Grey Market Intermediary Cost Structure (Per Unit)
- Acquisition Cost (Post-Diversion): USD 550
- Air Freight (Sydney to Dubai): USD 35 to USD 45
- Customs, Handling and Fees: USD 15 to USD 20
- Total Landing Cost (Deira, Dubai): USD 615
- Estimated Gross Margin: approximately USD 85 per unit
Multiplied across dozens of weekly consignments, the business model is sustainable. The air freight corridor remains highly resilient. Even when global freight rates fluctuate, the 30% acquisition discount provides traders with more than enough margin to absorb premium shipping increases.
Dubai as the velocity hub
Dubai’s position as the primary grey market distribution hub for EMEA is backed by 40 years of established trader networks, pragmatic customs infrastructure, and highly liquid wholesale buyer bases. A consignment arriving at Dubai International Airport can be cleared, moved to a warehouse, broken down, and partially distributed within 24 hours. From there, onward shipments rapidly penetrate markets across Africa, South Asia, and the wider Middle East where authorized retail channels either do not exist or are priced out of reach.
Strategic imperative for manufacturers: Serve or cede
The grey market does not generate demand. It responds to the structural scarcity that authorized channels fail to address. Schools in Nairobi, government agencies in Cairo, and SMBs in Dubai must navigate an environment where official channels systematically under-allocate hardware relative to the population.
Hardware manufacturers looking to reduce grey market activity face two clear strategic choices:
- Option 1: Restructure supply and pricing. Find avenues to lower official pricing floors and aggressively scale shipment volumes directly to MEA to close the per-capita gap with other developing regions like Latin America.
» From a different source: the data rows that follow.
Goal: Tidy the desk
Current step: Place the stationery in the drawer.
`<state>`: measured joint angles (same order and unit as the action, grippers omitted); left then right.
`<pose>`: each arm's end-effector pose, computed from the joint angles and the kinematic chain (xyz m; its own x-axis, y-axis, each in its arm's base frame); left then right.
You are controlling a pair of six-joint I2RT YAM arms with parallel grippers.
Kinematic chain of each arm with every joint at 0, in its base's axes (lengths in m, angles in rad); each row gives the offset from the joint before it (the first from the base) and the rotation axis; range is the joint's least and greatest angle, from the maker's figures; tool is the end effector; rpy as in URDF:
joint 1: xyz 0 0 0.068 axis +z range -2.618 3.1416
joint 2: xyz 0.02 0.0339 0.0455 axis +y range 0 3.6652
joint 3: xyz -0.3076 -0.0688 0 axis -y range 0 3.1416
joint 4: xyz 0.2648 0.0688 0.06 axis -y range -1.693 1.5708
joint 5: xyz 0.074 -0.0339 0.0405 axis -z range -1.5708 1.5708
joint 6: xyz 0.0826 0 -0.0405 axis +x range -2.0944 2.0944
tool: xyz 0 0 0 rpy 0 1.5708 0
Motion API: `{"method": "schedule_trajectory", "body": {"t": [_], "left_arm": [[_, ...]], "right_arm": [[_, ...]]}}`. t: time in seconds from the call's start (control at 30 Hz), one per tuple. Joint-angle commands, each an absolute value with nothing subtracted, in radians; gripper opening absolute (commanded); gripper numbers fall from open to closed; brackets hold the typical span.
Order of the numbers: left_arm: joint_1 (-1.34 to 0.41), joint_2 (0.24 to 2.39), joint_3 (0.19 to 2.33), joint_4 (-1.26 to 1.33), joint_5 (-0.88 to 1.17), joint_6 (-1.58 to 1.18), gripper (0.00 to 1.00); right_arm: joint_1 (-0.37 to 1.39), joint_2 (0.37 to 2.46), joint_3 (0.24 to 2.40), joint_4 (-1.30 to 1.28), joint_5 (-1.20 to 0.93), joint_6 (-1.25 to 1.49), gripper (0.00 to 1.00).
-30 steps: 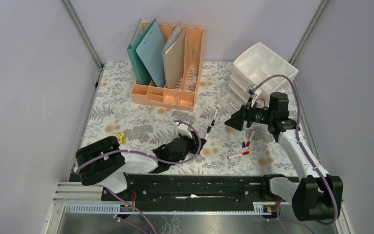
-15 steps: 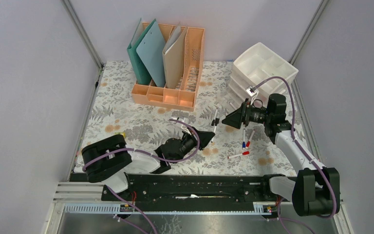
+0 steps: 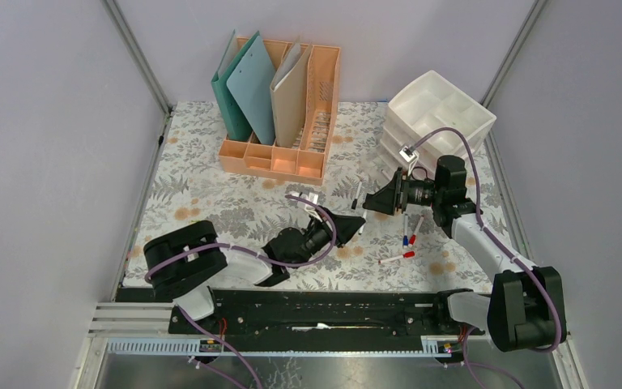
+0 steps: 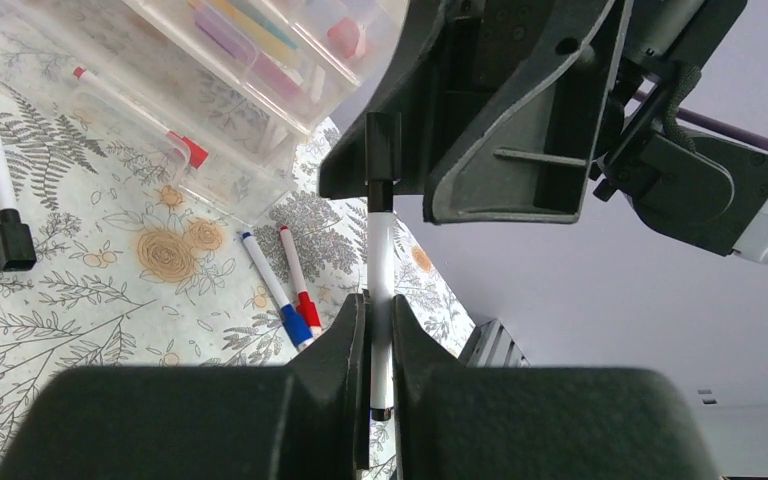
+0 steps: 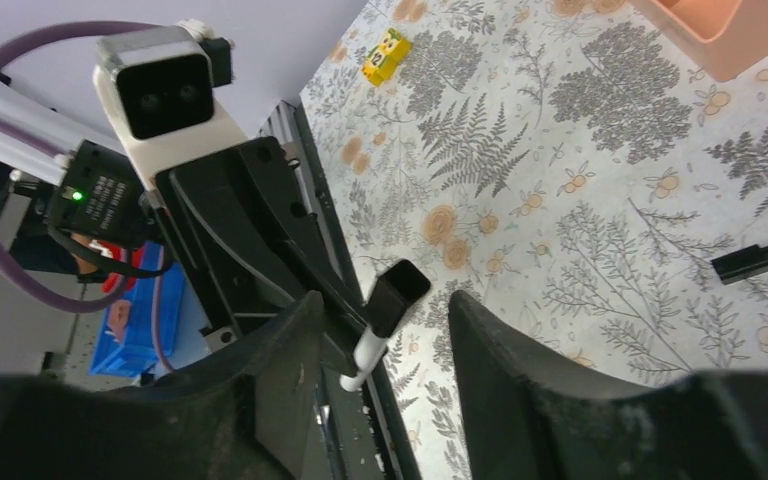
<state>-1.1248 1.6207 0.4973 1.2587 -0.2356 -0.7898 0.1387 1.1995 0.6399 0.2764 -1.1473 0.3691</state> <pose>0.1713 -0.3137 0.2288 -0.5112 -0.5318 -0.6752 0.5887 0.3558 -0.7259 0.2553 0.1117 0.2803 -0.5914 0.0671 -0.8036 -0.7617 0.2807 0.5840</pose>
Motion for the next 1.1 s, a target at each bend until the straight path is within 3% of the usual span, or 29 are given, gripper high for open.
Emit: {"method": "schedule_trajectory", "body": {"t": [0.0, 0.1, 0.43, 0.53, 0.6, 0.83, 1.07], "left_arm": [[-1.126, 1.643, 0.528, 1.357, -0.202, -0.812, 0.00], [-1.126, 1.649, 0.532, 1.361, -0.192, -0.814, 0.00], [-1.126, 1.636, 0.527, 1.359, -0.179, -0.802, 0.02], [-1.126, 1.625, 0.519, 1.356, -0.179, -0.797, 0.16], [-1.125, 1.614, 0.509, 1.347, -0.179, -0.793, 0.31], [-1.124, 1.504, 0.448, 1.222, -0.226, -0.710, 0.58], [-1.123, 1.279, 0.364, 0.986, -0.371, -0.599, 0.98]], "right_arm": [[0.156, 1.202, 0.640, 0.353, -1.204, 0.404, 0.49], [0.159, 1.208, 0.639, 0.363, -1.213, 0.411, 0.36], [0.167, 1.218, 0.646, 0.363, -1.224, 0.408, 0.13], [0.167, 1.210, 0.654, 0.347, -1.218, 0.390, 0.07], [0.167, 1.198, 0.671, 0.288, -1.199, 0.332, 0.05], [0.167, 1.139, 0.744, 0.040, -1.065, 0.076, 0.03], [0.167, 1.087, 0.794, -0.126, -0.864, -0.129, 0.03]]}}
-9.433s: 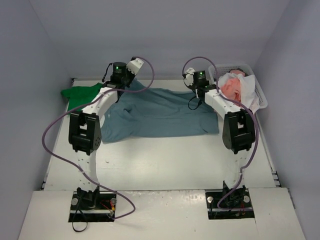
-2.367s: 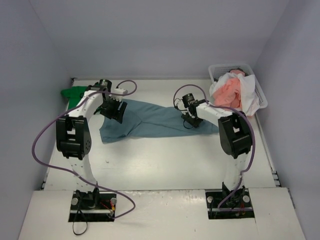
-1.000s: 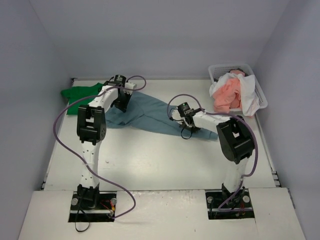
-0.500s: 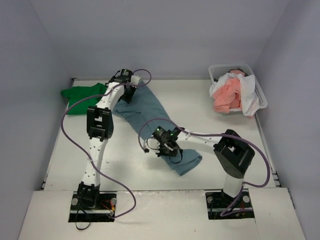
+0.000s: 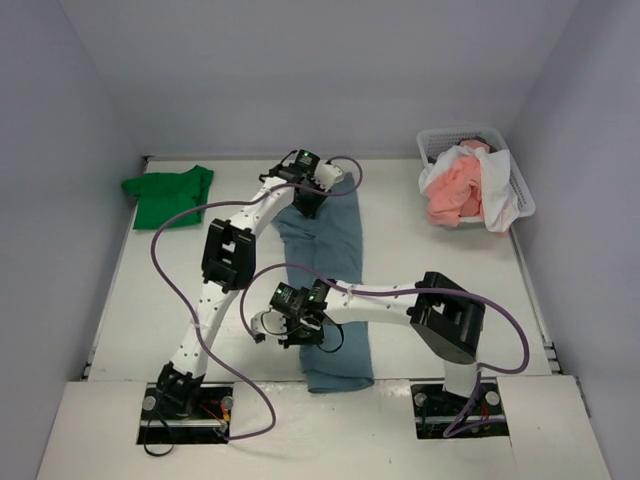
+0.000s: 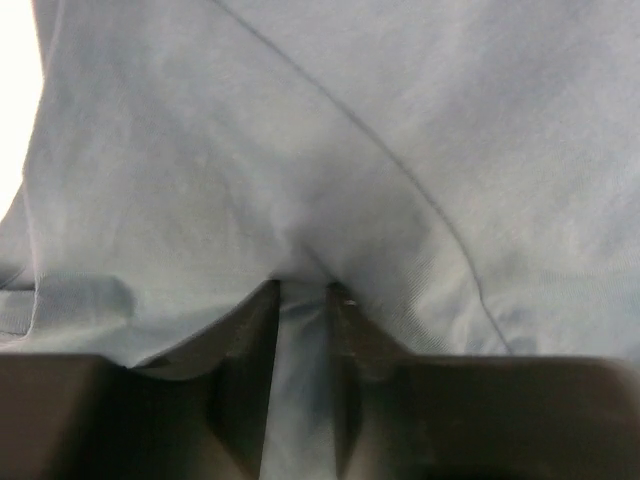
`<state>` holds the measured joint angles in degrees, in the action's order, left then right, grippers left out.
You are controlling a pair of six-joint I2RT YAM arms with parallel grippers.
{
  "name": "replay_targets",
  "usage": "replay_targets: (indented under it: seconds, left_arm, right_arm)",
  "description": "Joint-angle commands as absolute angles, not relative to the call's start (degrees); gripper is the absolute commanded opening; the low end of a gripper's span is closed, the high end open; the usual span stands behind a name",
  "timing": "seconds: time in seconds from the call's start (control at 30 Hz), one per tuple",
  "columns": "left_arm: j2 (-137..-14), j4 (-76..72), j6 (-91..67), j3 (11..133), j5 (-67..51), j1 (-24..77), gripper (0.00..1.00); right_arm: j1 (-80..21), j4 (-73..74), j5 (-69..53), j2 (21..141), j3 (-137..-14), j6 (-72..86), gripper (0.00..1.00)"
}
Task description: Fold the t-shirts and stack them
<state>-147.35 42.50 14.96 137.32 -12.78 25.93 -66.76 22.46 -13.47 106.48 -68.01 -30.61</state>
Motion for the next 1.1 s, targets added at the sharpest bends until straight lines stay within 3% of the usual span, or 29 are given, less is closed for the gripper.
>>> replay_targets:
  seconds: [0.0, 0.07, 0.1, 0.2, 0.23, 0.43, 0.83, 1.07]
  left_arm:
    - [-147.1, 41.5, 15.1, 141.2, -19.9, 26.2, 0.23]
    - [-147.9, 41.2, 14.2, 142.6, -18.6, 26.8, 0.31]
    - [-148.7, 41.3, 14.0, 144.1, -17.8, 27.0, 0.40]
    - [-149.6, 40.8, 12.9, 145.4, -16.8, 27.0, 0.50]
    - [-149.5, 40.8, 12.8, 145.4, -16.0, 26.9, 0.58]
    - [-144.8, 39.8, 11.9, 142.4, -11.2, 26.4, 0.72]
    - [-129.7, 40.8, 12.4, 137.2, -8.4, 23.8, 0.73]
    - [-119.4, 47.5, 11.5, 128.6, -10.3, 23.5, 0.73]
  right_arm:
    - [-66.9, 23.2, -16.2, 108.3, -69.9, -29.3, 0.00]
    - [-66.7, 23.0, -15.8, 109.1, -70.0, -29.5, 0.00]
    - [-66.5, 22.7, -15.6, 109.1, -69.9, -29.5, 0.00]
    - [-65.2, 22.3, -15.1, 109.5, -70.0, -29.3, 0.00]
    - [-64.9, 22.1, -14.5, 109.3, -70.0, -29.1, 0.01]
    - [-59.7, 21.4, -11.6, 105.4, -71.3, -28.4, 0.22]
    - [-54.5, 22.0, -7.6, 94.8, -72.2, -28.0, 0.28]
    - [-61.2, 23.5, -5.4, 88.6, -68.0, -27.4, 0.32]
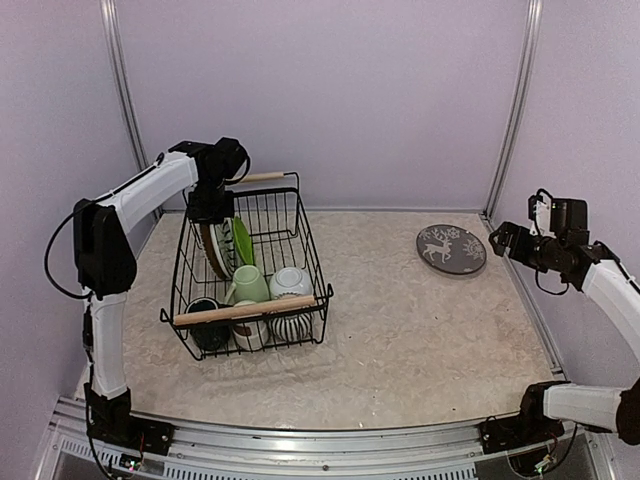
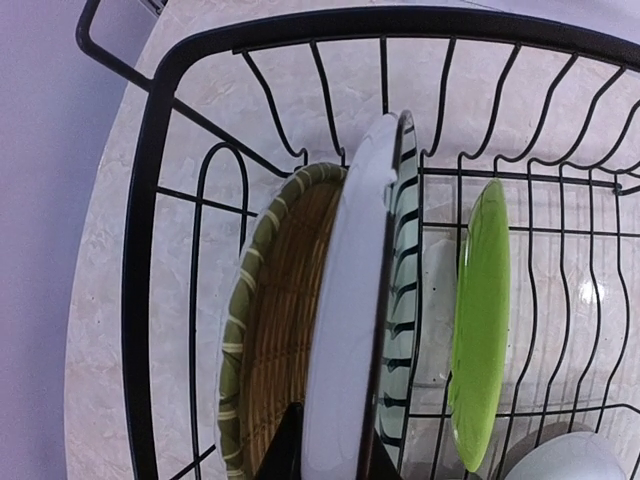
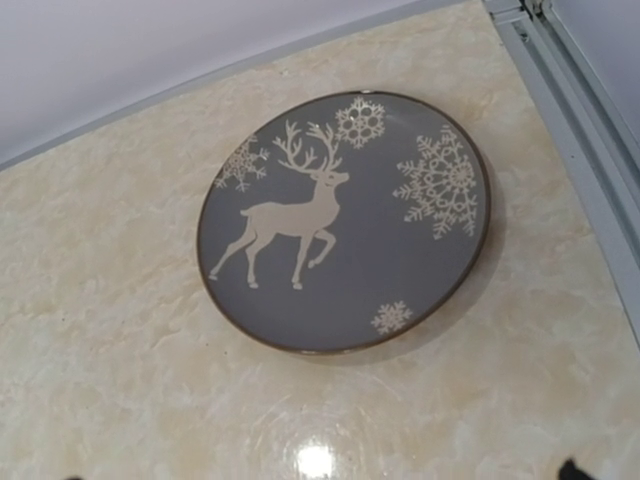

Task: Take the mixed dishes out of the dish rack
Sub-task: Grab the plate from the dish rack.

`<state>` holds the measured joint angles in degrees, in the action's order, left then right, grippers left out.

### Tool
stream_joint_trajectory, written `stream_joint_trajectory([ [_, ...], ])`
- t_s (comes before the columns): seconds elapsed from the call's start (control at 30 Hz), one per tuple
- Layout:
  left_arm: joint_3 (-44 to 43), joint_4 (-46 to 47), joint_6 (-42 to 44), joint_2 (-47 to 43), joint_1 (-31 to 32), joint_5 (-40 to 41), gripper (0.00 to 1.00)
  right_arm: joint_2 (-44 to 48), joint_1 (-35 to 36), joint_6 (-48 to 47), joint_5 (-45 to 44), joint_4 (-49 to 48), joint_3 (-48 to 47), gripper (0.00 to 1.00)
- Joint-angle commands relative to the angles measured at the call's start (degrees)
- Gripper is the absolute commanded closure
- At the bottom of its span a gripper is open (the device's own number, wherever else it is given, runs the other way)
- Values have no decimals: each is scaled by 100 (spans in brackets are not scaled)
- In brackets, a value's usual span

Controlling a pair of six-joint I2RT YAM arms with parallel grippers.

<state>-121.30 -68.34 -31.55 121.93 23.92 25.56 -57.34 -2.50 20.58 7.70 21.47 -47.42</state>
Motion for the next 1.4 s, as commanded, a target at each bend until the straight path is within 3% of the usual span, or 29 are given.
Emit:
stream_joint_trajectory([
  [0.0, -630, -428, 162, -394, 203, 436, 100, -64, 85, 18, 7, -19, 108, 0],
  [0.4, -659, -628, 240, -700, 405, 834, 100, -77, 177, 81, 36, -65, 110, 0],
  [0.77, -655, -610, 474, -1734, 508, 429, 100, -185, 594, 241, 184, -243, -43, 0],
  [0.9, -290, 64, 633, -2210, 436, -481, 100, -346, 953, 467, 349, -492, -171, 0],
  [1.2, 1427, 2462, 240, -3285, -248, -4222, 100, -823, 1806, 1317, 1163, -1824, -302, 0],
  [1.37, 1857, 3269, -225, -3283, -425, -5540, 100, -1410, 2136, 1998, 1851, -2727, -451, 0],
])
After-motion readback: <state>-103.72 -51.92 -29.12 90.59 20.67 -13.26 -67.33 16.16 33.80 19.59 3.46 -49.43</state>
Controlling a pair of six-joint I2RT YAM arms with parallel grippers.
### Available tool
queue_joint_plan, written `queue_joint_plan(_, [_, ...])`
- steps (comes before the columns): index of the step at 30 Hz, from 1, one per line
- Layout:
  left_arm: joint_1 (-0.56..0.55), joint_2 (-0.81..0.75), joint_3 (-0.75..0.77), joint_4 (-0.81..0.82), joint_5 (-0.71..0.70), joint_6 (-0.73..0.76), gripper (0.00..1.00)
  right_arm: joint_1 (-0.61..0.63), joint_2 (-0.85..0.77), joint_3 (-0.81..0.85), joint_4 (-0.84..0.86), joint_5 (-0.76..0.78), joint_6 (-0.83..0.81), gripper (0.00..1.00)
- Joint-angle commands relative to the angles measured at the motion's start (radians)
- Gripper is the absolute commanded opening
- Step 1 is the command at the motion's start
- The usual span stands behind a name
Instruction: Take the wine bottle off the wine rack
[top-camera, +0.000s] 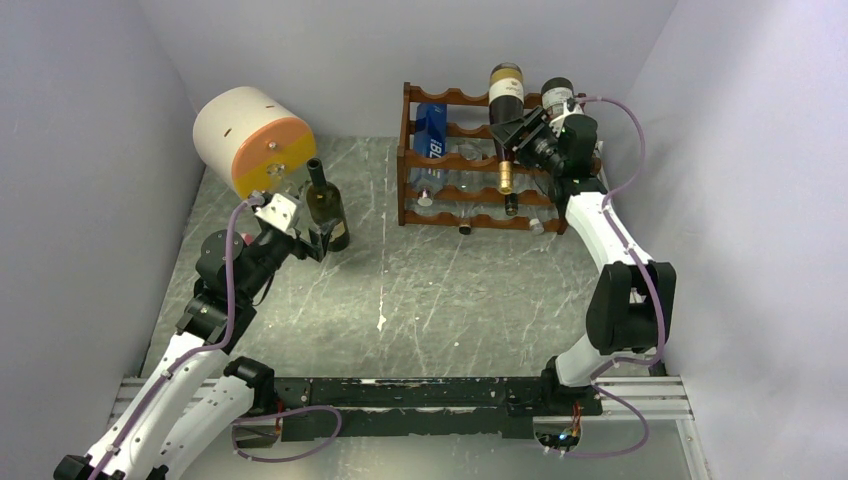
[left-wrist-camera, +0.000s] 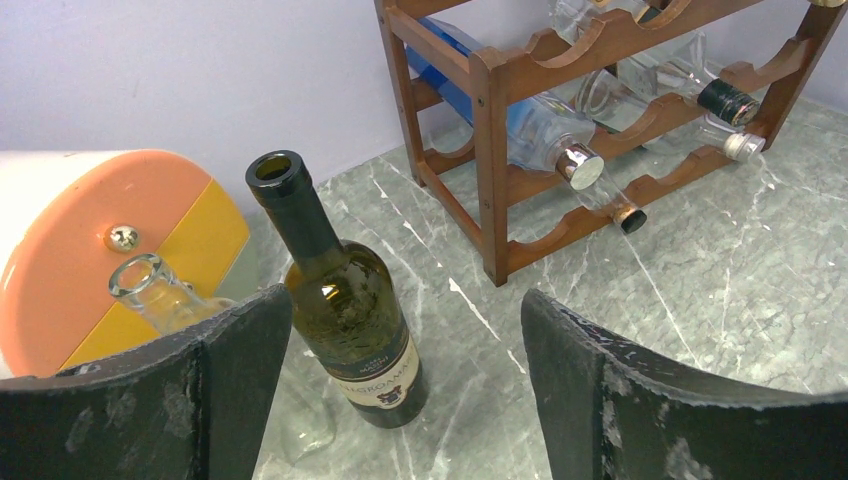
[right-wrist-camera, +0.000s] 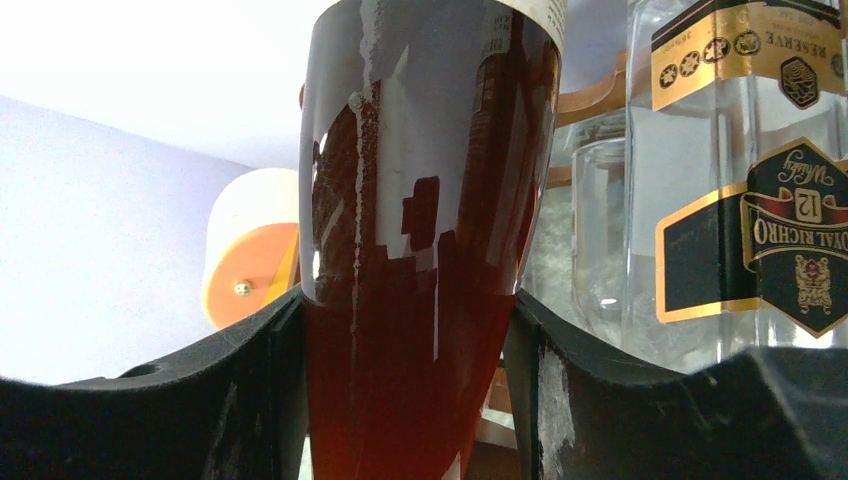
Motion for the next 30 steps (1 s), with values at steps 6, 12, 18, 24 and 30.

- Option 2: Cede the market volume. Accept that alternative grey channels will continue to fill the supply vacuum, maintaining visibility and resilience as an essential supply mechanism for the region.
A rapidly digitalizing region of two billion people cannot be sustainably served by 13.7 million authorized notebooks per year. Until global allocation models change or official pricing adapts to local realities, the mathematics of scarcity ensures that the grey market will remain a fixture of the MEA tech ecosystem.